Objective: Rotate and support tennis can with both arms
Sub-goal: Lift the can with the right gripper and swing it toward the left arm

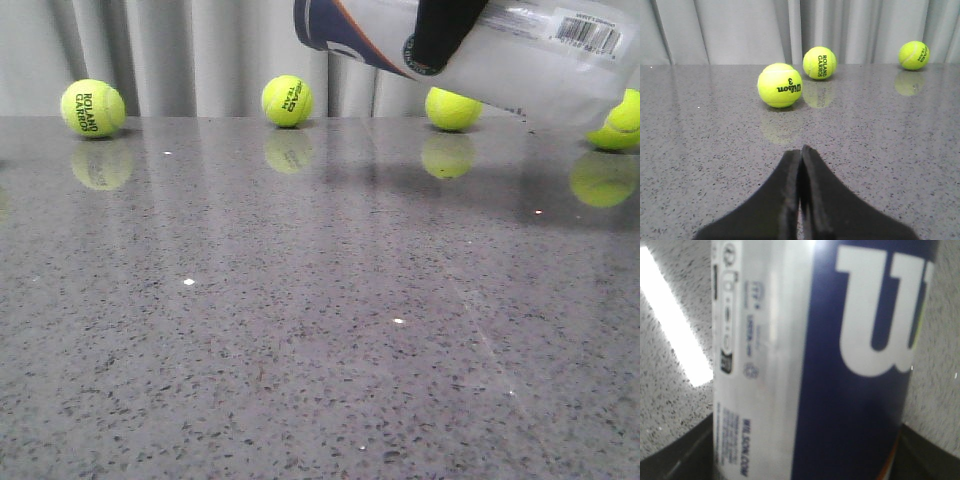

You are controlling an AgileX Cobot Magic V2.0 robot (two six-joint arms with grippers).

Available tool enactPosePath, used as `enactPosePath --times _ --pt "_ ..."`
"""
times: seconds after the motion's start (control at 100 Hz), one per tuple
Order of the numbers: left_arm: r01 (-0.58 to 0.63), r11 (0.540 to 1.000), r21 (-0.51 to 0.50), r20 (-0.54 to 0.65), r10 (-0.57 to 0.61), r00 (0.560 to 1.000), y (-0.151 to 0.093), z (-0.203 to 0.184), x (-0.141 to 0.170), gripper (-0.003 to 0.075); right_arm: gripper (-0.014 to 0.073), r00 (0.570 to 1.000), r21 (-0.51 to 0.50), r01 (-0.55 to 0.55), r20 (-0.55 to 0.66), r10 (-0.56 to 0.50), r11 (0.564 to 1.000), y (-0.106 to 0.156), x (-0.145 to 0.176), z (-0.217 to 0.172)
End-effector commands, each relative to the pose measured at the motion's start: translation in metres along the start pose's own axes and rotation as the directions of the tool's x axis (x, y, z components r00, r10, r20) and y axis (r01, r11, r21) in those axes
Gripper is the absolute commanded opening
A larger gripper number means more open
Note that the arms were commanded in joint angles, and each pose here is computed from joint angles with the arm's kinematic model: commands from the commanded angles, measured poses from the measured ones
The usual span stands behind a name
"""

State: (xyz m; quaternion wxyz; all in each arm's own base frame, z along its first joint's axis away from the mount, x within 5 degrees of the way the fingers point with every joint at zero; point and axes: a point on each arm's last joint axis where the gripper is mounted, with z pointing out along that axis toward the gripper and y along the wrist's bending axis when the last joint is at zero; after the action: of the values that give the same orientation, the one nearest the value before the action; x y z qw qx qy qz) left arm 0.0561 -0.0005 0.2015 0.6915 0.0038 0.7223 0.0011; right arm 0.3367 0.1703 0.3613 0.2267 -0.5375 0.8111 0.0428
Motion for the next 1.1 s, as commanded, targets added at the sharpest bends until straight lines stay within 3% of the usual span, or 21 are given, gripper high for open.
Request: enactPosePath --times 0.0,0.14,0.48,0.77,1.09 --pt "0.013 1.000 -0.002 0.065 -0.013 0.998 0.000 0.000 0.007 -0.0020 0.0383 0.989 -0.007 0.149 0.013 -0.149 0.989 0.012 -0.002 -0.030" --pt "0.013 1.000 -0.002 0.065 -0.013 0.998 0.000 0.000 0.007 -0.0020 0.0383 0.965 -0.010 0.262 0.020 -0.262 0.965 0.015 -0.005 -0.029" --pt "0.013 1.000 -0.002 0.065 -0.013 0.998 0.000 0.000 0.007 -0.0020 0.0382 0.946 -0.048 0.325 0.006 -0.325 0.944 0.017 -0.012 -0.008" --pt "0.013 1.000 -0.002 0.065 -0.013 0.998 0.000 0.000 0.007 -0.0020 0.0382 0.874 -0.114 0.483 -0.003 -0.486 0.868 0.023 -0.018 0.018" --pt "0.013 1.000 -0.002 0.065 -0.013 0.998 0.000 0.000 0.007 -0.0020 0.0382 0.864 -0.181 0.492 -0.024 -0.504 0.852 0.025 -0.020 0.047"
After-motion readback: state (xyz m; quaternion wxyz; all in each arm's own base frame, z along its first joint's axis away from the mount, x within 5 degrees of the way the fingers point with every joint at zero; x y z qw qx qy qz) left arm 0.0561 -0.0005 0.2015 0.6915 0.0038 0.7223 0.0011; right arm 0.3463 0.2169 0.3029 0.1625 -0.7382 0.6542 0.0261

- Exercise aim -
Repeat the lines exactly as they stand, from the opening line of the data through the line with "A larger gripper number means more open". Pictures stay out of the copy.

- Completed exercise -
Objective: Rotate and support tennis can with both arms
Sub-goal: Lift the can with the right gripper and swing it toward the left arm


You are controlling an AgileX Cobot Magic V2.0 robot (two six-joint arms with grippers).

Available tool enactPosePath, used as `enactPosePath --times _ --pt "_ ..."`
"""
times: seconds after the motion's start (control at 100 Hz), one per tuple
Order of the numbers: left_arm: r01 (-0.58 to 0.63), r11 (0.540 to 1.000), r21 (-0.51 to 0.50), r20 (-0.54 to 0.65), r10 (-0.57 to 0.61), r00 (0.560 to 1.000), y (-0.151 to 0.093), z (-0.203 to 0.184), x (-0.141 to 0.170), gripper (-0.003 to 0.075); right_arm: gripper (-0.014 to 0.073), r00 (0.570 to 1.000), r21 (-0.51 to 0.50), r01 (-0.55 to 0.55), r20 (-0.55 to 0.66), r10 (-0.56 to 0.50), r11 (0.564 to 1.000), y (-0.106 to 0.156), x (-0.145 to 0.176), z (-0.217 to 0.172)
End-effector commands, each relative to the pose measured at the motion's start: translation in metres along the start pose's own axes and rotation as the directions of the tool's x axis (x, y, z components r00, r10, r20) and y axis (r01, r11, r21) in those axes
Gripper is the absolute commanded opening
A larger gripper number means more open

What the exercise asked for is now complete.